2. Technology is Not Optional

With the potential cost savings to the courts and to parties, e-filing is here to stay. The technology train is leaving the station, and you need to be on it. Attorneys who have refused to register for e-filing despite repeated warnings can earn the ire of the courts, and cost their clients their day in court. Consider for instance the sad case of Freeman v. Wyeth. Ms. Freeman’s tort claims were dismissed and the dismissal affirmed by the Eighth Circuit because her attorney failed to register for electronic filing in the MDL court in which her case had been consolidated.  The court bemoaned the “unfortunate outcome that Freeman will not receive her day in court due to her attorney’s apparent professional carelessness,” but was resolute that where the attorney had been instructed to register in the MDL, failed to do so, and failed to meet deadlines for subsequent pleadings in the MDL, the court was within its discretion to dismiss the case.

3. Technology is Your Professional Responsibility

The requirement that a lawyer maintain her or his competence is nothing new.  The duty of competence is nothing new, and it has always been an issue in the complex world of appellate practice. See, e.g., Hunt, Kay Nord and Magnuson, Eric J. (1993) “Ethical Issues on Appeal,” William Mitchell Law Review: Vol. 19: Iss. 3, Article 6, available at here.Comment 8 to Rule 1.1 of the Minnesota Rules of Professional Conduct, addressing this duty of competence, now also expressly requires technical competency. The comment states that in order “[t]o maintain the requisite knowledge and skill, a lawyer should keep abreast of changes in the law and its practice, including the benefits and risks associated with relevant technology, engage in continuing study and education and comply with all continuing legal education requirements to which the lawyer is subject.” This change mirrors the language added as Comment 8 to Rule 1.1 of the ABA Model Rules of Professional Conduct in 2012.

4. You Will Pass the Test The test isn’t that hard. What test, you say? Yes, that’s right. You have to pass a test in order to become an authorized E-MACS user and file your briefs and other appellate documents electronically. Why, you say? The official reason is “[t]o promote understanding of the rules and methods for using E-MACS.” See E-MACS Frequently Asked Questions.

Unofficially, we suspect they know it will drive us Type-A lawyers nuts to have to pass a test. And more importantly, they know that we will take this e-filing stuff more seriously, and not just delegate the task to our legal assistants, if we personally have to pass a test.
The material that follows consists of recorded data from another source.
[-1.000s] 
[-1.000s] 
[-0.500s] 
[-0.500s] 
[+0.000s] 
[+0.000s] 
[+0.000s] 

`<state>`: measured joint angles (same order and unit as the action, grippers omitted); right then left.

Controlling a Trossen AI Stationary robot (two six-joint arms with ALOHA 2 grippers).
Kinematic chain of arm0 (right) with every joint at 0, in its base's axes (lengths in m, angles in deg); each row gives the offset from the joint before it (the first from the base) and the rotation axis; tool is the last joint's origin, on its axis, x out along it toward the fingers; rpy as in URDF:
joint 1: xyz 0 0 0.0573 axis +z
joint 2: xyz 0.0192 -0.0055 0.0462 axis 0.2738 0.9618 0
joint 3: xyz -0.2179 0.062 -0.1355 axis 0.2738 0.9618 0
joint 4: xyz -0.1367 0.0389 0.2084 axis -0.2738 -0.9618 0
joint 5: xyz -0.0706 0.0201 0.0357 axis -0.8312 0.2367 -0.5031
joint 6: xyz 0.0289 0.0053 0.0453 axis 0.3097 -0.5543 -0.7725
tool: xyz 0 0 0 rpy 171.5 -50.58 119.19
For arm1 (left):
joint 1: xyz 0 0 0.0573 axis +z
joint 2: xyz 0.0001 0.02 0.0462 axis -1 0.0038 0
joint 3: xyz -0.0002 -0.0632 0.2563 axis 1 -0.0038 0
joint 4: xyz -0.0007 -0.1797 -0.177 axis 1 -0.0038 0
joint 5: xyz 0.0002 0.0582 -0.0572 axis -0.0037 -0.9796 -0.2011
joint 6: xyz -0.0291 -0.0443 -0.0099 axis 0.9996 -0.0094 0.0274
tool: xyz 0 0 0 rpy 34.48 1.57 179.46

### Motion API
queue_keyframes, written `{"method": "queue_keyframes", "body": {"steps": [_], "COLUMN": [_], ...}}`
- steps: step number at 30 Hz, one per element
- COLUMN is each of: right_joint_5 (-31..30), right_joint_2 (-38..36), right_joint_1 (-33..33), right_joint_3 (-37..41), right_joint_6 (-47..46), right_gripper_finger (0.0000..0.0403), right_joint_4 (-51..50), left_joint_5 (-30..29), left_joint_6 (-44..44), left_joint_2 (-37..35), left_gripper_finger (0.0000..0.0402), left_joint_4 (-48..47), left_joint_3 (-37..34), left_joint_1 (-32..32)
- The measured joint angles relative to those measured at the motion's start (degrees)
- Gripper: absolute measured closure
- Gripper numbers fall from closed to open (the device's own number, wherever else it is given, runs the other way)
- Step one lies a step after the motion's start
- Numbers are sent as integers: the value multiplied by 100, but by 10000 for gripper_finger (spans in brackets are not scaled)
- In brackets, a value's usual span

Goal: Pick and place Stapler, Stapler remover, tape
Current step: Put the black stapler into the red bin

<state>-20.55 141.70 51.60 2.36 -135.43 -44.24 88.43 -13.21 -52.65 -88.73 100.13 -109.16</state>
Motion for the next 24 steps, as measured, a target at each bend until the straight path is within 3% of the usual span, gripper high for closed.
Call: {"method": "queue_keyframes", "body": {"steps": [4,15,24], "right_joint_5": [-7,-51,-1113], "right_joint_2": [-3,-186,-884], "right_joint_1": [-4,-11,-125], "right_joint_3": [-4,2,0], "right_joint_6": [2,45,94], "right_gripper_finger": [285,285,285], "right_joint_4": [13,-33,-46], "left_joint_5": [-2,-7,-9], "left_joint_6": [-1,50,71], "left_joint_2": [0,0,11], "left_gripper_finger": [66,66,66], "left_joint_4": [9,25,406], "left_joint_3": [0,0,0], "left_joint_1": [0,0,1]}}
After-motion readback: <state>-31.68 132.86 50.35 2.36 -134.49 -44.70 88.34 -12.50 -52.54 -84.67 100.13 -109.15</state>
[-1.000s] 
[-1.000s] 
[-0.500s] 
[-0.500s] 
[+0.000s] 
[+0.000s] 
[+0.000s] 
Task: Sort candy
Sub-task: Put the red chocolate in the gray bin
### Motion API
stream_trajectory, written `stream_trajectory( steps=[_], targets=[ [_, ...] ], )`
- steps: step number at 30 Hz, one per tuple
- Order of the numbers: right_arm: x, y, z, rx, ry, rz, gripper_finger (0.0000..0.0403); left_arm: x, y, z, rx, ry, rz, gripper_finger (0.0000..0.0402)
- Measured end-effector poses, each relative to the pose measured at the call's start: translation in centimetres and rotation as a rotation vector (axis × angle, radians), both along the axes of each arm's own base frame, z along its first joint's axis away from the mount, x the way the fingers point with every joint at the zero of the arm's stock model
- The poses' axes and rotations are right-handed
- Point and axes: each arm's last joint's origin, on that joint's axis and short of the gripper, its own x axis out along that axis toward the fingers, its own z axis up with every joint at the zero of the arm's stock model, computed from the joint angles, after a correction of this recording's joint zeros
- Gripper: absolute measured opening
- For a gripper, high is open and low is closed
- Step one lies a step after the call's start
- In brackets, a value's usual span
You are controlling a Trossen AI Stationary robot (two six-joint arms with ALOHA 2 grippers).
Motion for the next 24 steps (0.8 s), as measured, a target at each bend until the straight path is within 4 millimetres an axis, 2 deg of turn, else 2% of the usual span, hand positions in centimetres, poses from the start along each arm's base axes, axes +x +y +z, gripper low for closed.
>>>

We know, you thought after that pesky bar examination, that you were done with tests. Forever. We thought so too.  But we got over it, and we “studied” for the test, and passed it. You will too.

Here are a few tips for passing the E-MACS test. Review the E-MACS User Manual. Review even more carefully the much shorter E-MACS FAQ’s, available at the link above. Then, not long after your review of the FAQ’s, take a deep breath and go for it. Sure, we know some really smart people who didn’t pass it the first time. So what!? You can take it again. As many times as you need. It’s only ten multiple-choice questions and you have to get eight correct to pass. (Note that we have “a friend” who attests that the ten you get changes each time you take the test, so re-read those FAQ’s.) But seriously, you will pass the test. No problem.

5. Help is Available

You’re not in this alone. The Clerk of Appellate Courts has a number of user-friendly documents on its website, and if those don’t answer your question, has provided a telephone help line available too.  In addition, in June, the MSBA Appellate Practice Section will be sponsoring two free training sessions on the E-MACS system, one in Minneapolis and one in St. Paul. More details on those trainings will be available soon. There is a new day dawning.  Technology is here to stay.  Embrace it.  Don’t count on it to make the days longer, but do count on it to make your filing and service tasks quicker and easier.  In the end, it helps the courts, which helps the clients, which is what we all want.